Regulation exists to stop email tracking without your consent. In Europe, pixels are covered by the Privacy Electronic Communications Regulations 2003 (Pecr) and the EU’s General Data Protection Regulation (GDPR). Under these regulations, consent is required unless pixels are needed for service delivery, says Emily Overton, managing director of records management consultancy RMGirl.
However, the rules haven’t been widely enforced in this area, and businesses may say people consented to receive the email by signing up to the service, or that the use of pixels is okay because it is outlined in their privacy notice.
What to do about it
When it’s made available in Autumn this year, Apple’s Mail Privacy Protection will not be enabled by default. You’ll need to turn it on in Settings, Mail, Privacy Protection
Until the iOS and MacOS updates launch, you can set your email client to not load pictures by default, since images are where tracking pixels usually reside. On an iPhone, the option is in your iPhone Settings, Mail, Load Remote Images.
If you are a Gmail user, you can find the option in Settings, Images, Ask Before Displaying External Images. It’s also worth noting that since 2013, Google serves images in Gmail through its own proxy servers, which in many cases hides your IP address.
Meanwhile, the browser version of Outlook.com automatically loads external images using a proxy, but you can’t stop these from loading altogether so some data may still be gathered. More granular controls are available in Microsoft Outlook for Windows 10 (via File, Options, Trust Center, Trust Center Settings) and for Mac (in File, Preferences, Reading).

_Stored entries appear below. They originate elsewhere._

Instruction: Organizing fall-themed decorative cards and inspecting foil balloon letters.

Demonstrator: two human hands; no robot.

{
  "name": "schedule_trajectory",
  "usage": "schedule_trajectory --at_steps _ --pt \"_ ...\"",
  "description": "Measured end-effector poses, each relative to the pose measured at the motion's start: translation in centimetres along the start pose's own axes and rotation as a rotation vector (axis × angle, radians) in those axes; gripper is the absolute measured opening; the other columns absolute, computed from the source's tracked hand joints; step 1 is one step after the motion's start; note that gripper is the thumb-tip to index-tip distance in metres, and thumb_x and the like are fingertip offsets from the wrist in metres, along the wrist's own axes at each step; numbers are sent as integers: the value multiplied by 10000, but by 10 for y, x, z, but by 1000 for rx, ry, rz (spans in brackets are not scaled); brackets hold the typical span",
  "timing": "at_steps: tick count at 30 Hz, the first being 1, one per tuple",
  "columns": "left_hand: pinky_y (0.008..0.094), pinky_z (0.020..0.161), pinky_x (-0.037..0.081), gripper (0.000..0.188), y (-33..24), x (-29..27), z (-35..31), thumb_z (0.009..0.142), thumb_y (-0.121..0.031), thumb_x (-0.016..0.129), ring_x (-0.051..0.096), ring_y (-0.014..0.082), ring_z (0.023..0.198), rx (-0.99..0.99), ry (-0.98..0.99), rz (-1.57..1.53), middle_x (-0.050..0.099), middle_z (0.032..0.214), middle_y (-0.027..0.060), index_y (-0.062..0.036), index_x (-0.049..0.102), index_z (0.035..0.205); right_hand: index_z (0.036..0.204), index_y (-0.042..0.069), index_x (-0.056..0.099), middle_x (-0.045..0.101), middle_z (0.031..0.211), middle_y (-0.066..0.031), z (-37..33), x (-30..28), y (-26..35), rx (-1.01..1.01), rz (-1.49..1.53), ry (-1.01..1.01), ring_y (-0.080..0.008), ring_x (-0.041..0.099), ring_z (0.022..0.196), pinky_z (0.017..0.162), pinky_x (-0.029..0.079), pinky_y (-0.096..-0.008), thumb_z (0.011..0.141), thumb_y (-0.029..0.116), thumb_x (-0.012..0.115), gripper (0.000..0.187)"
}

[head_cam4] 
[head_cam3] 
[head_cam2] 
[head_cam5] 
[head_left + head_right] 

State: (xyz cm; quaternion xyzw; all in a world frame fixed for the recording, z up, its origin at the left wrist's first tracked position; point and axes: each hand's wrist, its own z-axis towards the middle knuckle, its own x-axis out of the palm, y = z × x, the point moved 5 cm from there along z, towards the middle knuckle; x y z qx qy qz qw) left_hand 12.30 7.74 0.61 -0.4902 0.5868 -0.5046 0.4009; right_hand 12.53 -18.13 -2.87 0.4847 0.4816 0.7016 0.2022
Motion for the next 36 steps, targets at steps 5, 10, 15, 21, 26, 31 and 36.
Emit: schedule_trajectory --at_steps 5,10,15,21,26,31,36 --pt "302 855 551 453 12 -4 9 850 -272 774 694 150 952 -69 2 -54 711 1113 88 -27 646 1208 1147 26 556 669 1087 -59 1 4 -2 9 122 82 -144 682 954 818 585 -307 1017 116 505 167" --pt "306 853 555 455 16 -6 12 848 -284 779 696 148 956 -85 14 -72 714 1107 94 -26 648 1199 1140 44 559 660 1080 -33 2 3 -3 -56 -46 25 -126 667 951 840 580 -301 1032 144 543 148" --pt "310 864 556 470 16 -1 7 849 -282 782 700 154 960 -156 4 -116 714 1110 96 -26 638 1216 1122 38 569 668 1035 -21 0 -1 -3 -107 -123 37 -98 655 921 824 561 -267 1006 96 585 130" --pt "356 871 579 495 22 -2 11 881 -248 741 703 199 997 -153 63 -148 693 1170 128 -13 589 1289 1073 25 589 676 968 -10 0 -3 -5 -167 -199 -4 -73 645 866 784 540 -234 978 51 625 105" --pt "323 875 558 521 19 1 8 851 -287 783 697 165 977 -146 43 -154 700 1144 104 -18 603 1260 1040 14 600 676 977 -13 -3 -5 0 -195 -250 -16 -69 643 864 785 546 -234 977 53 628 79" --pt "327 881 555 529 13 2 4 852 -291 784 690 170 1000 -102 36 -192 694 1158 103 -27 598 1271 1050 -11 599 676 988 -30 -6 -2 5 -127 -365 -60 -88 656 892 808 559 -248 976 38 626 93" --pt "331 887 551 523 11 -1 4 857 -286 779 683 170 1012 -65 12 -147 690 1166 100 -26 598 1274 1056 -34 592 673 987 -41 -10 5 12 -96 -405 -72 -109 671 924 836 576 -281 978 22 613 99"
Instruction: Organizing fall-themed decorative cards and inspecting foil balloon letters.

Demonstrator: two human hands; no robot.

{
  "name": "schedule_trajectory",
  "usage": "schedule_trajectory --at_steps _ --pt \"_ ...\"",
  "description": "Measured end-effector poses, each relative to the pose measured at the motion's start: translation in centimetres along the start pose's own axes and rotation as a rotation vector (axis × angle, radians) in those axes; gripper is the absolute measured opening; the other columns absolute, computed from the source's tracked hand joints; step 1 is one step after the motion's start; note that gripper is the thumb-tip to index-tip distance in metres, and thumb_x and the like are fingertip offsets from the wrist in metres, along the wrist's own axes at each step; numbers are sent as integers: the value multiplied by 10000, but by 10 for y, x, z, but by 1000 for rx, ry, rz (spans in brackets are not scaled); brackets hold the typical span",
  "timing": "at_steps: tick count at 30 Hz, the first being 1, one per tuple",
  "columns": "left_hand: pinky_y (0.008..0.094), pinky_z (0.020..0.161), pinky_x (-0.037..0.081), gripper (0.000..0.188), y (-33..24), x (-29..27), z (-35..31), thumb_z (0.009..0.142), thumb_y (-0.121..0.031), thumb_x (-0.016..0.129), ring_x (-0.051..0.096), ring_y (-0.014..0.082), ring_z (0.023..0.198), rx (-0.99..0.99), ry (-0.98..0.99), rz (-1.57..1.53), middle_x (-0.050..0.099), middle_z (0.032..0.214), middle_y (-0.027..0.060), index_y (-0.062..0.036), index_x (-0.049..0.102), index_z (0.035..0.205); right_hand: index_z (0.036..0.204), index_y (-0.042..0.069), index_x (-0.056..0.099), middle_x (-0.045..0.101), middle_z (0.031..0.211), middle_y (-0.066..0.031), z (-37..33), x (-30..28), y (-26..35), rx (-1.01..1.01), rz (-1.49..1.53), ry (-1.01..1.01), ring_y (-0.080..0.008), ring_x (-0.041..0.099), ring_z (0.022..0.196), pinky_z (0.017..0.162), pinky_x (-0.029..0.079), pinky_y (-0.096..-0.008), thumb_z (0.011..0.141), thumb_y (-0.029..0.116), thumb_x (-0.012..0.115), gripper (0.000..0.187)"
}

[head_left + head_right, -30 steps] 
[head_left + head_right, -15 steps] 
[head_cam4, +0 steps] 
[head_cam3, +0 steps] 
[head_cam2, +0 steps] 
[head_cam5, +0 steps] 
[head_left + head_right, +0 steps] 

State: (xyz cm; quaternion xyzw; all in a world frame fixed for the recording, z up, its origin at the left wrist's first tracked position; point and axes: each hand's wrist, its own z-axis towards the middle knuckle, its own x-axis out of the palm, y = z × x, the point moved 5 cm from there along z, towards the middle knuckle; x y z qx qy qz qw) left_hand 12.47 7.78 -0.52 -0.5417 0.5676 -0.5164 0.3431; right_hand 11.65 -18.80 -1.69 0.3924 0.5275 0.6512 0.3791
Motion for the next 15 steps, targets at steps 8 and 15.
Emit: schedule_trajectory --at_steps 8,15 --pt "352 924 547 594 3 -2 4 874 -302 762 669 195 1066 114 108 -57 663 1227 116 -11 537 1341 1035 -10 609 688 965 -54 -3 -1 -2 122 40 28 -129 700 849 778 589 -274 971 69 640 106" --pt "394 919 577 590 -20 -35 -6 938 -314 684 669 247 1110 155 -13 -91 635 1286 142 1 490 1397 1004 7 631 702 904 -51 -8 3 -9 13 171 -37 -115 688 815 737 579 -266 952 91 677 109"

Blocking remote image loading will improve your privacy, but it could also impact your experience – you won’t see images on any emails, including newsletters, until you manually download them. As Overton warns: “Not everyone is using alt text, so images may contain information you won’t be able to read without accepting the pixels.”
And of course, switching off remote image loading doesn’t stop marketers collecting data when you do load images on an email, Callas says. True fixes have to be done by the email provider or email client. “Gmail could do it, but Google is also the world’s largest ad company,” Callas adds.
Instead there are other options. You could use a free service such as Cloudflare’s WARP app, which is similar to a VPN, Graham says. “This way, whenever you click on a link, your real IP address isn’t revealed.”
An add-on such as Ugly Email is another option for Chrome and Firefox that works with Gmail in your browser by scanning your inbox for emails containing tracking pixels, and blocking them.
There are also some other privacy-focused email providers that offer remote image blocking by default, such as ProtonMail. DuckDuckGo is launching an email privacy solution to block tracking later this year. Another option is to pay for Basecamp’s consent based email service Hey, which blocks tracking pixels and informs you if the message includes tracking. Or there is Mozilla’s Thunderbird email client, which does not load remote content automatically, instead showing a notification bar to indicate it has blocked it.
In addition, AirMail is a paid product for iOS offering multiple privacy tools, Overton says. “AirMail has more stringent privacy practices and if you turn a protection off, it warns you about the impact it will have.”